[[ Data extract open ]]

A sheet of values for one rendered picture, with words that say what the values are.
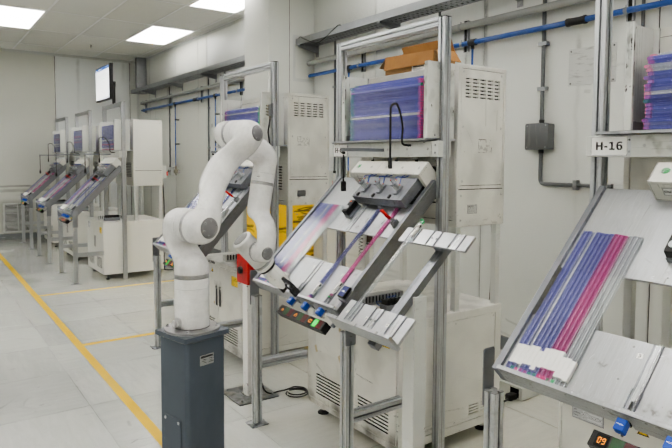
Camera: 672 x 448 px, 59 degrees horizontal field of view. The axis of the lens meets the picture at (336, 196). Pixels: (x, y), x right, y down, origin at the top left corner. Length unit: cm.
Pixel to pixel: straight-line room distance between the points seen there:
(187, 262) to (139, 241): 479
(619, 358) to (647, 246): 36
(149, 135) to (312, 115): 325
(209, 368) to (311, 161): 203
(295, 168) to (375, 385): 164
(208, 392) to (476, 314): 129
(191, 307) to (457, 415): 139
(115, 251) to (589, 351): 571
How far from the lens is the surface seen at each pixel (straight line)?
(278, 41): 586
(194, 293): 212
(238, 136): 215
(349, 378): 240
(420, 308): 216
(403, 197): 251
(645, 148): 201
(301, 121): 387
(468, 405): 297
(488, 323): 295
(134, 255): 689
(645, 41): 213
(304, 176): 388
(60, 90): 1088
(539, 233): 405
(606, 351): 170
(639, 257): 186
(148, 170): 686
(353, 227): 268
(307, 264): 269
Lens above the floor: 130
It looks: 3 degrees down
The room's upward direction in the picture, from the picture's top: straight up
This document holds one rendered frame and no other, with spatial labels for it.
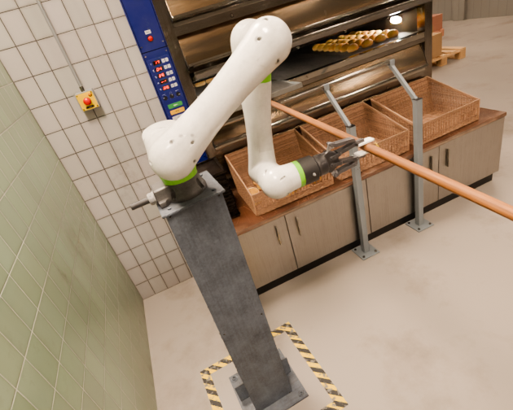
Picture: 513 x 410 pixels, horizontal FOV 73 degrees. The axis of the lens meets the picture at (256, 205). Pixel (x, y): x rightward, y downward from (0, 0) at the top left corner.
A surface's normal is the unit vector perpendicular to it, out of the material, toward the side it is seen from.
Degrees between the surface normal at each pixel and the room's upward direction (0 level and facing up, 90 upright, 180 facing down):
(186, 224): 90
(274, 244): 90
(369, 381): 0
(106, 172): 90
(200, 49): 70
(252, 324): 90
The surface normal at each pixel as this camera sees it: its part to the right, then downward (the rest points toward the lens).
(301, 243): 0.36, 0.40
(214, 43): 0.26, 0.09
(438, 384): -0.25, -0.83
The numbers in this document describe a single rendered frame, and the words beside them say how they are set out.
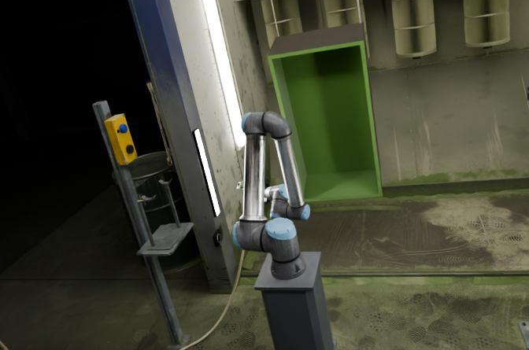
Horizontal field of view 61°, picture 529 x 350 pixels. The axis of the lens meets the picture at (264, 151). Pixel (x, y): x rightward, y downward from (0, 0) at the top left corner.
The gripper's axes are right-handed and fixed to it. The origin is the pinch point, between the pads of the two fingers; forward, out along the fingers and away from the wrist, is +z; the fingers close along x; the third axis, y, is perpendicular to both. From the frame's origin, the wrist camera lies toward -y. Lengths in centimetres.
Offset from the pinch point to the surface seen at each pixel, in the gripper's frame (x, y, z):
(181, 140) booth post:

[[ Data extract closed ]]

- What you are asked to do:
Word for word and without pictures, please write out only the lines from the start of the entries through the line containing "(149, 135) to (312, 115): 325", both included.

- Exercise solution:
A sheet of values for one rendered picture, with words that say what the values are.
Camera: 672 x 448 px, 59 degrees horizontal field of view. The axis of the lens meets the picture at (336, 196). Pixels: (x, y), x right, y down, origin at the top left corner. Length unit: cm.
Pixel to pixel: straight-line room distance between the points seen there:
(187, 262) to (139, 241): 479
(619, 358) to (647, 246): 36
(149, 135) to (312, 115): 325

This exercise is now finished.